DISCLAIMER: I DON'T HAVE GINTAMA (OBVIOUSLY)

Minna, I hope you enjoy it, necromancer! :)


"Baa-san, sukonbu ne.."

A year has been passed since Gin-chan ended a curse "White Plague". He's with us now, as lazy as ever.. But now, we can form a Yorozuya trio again. People has come back to earth too and nowadays, we get a lot of job. Bussiness was never this good before 6 years ago. Thanks to our clients, we got a lot of money and finally.. After forgetting about this for hundred times, after had been distracted by panties thief, gorilla stalker, even that White Plague, Anego finally can start to rebuild his father's Dojo using Shinpachi's salaries.

But why… something is missing inside me. No matter how many smile I give everyday, no matter how many times I laugh with Shinpachi and Gin-chan, I still feel a bit empty..

That face.. That sadist smile.. That sword he always carries..

And that unwanted kiss 3 years ago…

How can he just leave me now? I've grown up into a woman. Now I have a long hair, I'm not a brat anymore, I become stronger, and now my boobs aren't shrinking.. Aren't they enough to make him stay beside me? So why now I can't meet him among these men I see… Why I can't stop thinking about him? Why I really want him now when he's so far away…

"Tadaima.." I take off my boots lazily as usual.

"I don't really want to do anything. Just laying at sofa while petting Sadaharu is enough for me.." the voices in my head goes like that. A really hot day, a tired mind, what else do I want besides being as lazy as possible today? We don't have any job for today..

As I'm walking to the living room, I can hear a familiar voice, talking with Gin-chan and Shinpachi.

A voice that I have been waiting for months. A voice that I really love. A voice of a sadist man that could make me excited whenever I heard it.

"Kagura! Come here! Go serve 80's wine for our client today.." Gin-chan's voice is calling me from the living room.
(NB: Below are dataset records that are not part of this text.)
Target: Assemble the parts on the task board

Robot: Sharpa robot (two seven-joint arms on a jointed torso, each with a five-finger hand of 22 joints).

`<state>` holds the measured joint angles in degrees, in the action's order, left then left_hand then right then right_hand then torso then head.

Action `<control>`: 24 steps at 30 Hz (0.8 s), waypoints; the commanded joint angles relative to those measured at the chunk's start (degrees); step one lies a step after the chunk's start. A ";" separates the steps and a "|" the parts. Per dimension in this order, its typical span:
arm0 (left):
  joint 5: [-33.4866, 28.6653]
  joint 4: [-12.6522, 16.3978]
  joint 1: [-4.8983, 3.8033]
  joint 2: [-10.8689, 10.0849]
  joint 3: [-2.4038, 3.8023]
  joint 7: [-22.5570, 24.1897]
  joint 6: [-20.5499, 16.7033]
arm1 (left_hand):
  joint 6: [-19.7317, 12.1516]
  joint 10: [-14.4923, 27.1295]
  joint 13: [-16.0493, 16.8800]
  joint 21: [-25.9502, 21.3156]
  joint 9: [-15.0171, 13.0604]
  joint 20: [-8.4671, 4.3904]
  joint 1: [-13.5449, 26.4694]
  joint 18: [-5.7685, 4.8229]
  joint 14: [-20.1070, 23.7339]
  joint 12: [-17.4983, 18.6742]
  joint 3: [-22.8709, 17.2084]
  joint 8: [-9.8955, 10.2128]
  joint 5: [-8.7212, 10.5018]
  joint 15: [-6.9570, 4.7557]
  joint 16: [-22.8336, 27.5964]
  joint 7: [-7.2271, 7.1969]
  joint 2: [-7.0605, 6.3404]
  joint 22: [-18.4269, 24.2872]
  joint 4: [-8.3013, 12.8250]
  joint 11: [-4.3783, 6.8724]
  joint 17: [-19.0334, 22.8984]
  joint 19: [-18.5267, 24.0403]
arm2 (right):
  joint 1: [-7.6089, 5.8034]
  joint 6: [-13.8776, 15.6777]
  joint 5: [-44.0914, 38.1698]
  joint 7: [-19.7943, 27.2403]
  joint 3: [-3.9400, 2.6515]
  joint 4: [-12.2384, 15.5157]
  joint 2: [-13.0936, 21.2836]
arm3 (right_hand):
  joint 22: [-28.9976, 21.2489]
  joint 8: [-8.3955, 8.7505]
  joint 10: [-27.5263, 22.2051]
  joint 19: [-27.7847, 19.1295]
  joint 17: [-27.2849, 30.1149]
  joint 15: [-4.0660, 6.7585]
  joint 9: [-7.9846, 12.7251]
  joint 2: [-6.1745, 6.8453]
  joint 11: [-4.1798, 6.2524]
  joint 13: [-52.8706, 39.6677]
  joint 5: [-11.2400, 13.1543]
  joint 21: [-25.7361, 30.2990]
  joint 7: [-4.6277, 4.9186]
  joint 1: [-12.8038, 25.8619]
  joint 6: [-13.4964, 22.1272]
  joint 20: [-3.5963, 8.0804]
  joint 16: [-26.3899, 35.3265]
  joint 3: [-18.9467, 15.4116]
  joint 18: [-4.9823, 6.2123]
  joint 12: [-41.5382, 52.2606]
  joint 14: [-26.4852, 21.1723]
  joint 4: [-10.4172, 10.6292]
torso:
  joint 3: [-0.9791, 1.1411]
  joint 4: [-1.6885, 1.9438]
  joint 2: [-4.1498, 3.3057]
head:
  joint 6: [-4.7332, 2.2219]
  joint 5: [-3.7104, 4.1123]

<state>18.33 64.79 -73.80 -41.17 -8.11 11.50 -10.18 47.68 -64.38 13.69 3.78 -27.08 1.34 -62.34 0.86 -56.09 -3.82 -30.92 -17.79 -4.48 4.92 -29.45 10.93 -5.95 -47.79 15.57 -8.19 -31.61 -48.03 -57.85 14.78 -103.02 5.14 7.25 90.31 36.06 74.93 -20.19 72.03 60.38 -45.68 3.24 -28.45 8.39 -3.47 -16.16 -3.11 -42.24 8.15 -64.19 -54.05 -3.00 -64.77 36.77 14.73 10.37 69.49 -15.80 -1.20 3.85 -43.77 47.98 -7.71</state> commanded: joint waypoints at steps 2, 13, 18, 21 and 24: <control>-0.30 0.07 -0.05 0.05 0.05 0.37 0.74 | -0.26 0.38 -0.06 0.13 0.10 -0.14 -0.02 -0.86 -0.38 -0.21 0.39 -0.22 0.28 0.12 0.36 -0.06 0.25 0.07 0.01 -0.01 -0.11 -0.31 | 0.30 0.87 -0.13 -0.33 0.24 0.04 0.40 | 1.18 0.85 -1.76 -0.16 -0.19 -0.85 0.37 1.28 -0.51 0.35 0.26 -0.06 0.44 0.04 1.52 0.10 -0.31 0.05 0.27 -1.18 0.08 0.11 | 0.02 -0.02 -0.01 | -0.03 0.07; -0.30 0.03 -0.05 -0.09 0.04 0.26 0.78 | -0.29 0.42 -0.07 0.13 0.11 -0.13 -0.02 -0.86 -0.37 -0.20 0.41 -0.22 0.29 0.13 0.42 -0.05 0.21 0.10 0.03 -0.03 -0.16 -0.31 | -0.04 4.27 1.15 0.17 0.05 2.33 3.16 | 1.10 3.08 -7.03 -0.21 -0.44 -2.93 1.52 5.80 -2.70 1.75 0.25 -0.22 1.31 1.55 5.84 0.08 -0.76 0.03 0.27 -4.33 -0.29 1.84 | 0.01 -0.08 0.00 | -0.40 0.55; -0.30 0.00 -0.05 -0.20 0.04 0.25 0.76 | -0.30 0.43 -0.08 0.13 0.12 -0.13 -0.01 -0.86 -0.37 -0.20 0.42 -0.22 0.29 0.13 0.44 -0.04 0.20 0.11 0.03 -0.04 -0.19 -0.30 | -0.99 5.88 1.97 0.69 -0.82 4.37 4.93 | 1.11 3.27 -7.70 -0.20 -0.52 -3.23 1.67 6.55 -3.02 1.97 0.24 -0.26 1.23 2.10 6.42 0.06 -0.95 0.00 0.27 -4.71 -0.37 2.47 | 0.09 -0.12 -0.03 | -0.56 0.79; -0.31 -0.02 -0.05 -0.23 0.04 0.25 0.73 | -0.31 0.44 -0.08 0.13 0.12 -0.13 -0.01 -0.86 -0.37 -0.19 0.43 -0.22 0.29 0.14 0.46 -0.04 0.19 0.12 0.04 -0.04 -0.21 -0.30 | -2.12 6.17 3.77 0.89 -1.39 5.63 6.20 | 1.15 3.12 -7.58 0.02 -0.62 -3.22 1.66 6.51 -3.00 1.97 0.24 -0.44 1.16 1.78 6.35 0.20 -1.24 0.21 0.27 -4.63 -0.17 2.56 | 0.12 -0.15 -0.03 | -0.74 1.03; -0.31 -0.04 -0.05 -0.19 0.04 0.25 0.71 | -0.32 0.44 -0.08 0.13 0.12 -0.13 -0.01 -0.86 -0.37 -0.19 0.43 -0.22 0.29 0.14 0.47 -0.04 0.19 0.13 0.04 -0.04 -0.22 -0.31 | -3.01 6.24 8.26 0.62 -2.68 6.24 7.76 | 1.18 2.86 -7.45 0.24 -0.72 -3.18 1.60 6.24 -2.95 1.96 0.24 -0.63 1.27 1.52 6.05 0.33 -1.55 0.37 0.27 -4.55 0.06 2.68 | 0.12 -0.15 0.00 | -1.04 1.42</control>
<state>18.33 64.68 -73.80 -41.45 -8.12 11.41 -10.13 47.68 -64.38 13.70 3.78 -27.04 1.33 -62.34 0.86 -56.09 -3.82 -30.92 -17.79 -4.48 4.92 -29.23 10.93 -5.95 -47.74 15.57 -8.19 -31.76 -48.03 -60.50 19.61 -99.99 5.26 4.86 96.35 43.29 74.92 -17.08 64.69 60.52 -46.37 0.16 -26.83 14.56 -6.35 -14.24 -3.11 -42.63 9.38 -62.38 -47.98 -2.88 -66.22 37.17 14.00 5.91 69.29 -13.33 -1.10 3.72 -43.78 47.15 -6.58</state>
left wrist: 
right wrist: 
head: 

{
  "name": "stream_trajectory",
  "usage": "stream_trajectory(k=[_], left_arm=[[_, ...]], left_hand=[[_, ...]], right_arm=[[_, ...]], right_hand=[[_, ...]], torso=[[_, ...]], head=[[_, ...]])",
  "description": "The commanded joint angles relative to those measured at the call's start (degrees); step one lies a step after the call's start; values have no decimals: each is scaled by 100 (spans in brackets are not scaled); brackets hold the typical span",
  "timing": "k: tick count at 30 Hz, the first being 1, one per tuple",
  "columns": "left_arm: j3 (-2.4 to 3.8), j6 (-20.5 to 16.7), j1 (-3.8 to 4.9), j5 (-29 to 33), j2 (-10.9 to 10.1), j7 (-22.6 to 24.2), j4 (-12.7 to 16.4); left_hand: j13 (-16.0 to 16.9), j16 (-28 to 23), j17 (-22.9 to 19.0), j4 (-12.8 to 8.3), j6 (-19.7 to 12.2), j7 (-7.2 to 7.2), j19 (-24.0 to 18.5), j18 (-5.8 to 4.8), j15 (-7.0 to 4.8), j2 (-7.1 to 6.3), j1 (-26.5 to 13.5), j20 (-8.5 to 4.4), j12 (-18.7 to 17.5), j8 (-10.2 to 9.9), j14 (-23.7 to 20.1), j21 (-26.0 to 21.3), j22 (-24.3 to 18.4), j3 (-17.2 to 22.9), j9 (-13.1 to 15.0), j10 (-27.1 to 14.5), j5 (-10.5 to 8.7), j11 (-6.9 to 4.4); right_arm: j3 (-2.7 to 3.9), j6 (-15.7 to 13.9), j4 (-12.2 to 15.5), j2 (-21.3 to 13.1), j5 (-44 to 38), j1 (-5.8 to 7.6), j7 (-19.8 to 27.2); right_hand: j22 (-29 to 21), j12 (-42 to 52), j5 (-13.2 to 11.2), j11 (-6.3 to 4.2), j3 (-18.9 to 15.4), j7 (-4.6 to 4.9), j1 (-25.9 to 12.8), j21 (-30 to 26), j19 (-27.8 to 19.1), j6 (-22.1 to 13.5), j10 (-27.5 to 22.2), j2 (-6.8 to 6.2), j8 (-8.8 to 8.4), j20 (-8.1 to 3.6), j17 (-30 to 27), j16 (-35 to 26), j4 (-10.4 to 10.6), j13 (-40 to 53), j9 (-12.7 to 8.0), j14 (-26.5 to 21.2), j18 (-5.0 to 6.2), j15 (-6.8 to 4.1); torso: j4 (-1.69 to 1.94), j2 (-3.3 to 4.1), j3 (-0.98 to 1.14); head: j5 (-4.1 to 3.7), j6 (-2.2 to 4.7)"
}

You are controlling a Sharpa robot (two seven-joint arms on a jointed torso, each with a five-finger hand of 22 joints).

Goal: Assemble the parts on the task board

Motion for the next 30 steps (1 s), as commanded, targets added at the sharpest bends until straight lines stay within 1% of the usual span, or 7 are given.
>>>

"HAAIIII!" I run quickly to the kitchen. I can't wait anymore. I have to meet him! I really have. I don't want to waste any time again. I will tell him everything.. everything I've been feeling toward him for these years.

Of course, just like in the past, I won't serve any 80's wine or simply, any wine. Just Nilo is more than enough. No way Gin-chan could buy those super good and expensive wines. Yeah, we got a lot of money, but dammit. He still loves to play with balls and wastes his money for nothing. Thanks to Anego who threated to kill him if he didn't pay Shinpachi and me, we can have our money every time we get a job. But still.. seeing him wasting him for soju and gambling, really makes me want to take his kintama off...

"Why the hell you bring Nilo again, Kaaaguuuurraaa?!"

"DAMARE NATURAL PERM! Stop playing balls at pachinko and we'll be able to buy wine.."

My eyes finally catches the man who I've been waiting. He's sitting there calmly.. Nothing changes. He still has that long hair. And that sadistic face…

He slowly turns his head to me. He really doesn't change at all.. He doesn't even react or show any feelings while looking at me. He obviously looks like he couldn't care less... That kiss, that hug… it didn't mean anything? The feelings I have for him, they are meaningless? Isn't my transformation into a beautiful woman enough to make him love me? Why did I wait for you if you didn't even wait for me? I didn't expect you to act like a lovey dovey guy, sadist. But at least, you could've smiled to me and asked, "How are you, china girl?" I really miss to be called "china girl" by you, with that voice of yours. But why it's like this now? I should've known... That kiss, that hug, those words you said to me, they were for nothing.. Nothing more than just to calm me down back then. I should've known it better...

If he doesn't want me again, why is he here now? Why should he appears before my eyes if he doesn't wait for me? Does he want to torture me to death? Doesn't he understand I can never forget those words which he said at that night? Why?

I put those 3 glasses of Nilo on the table and sit beside Shinpachi. I should know why he's here now... I really should.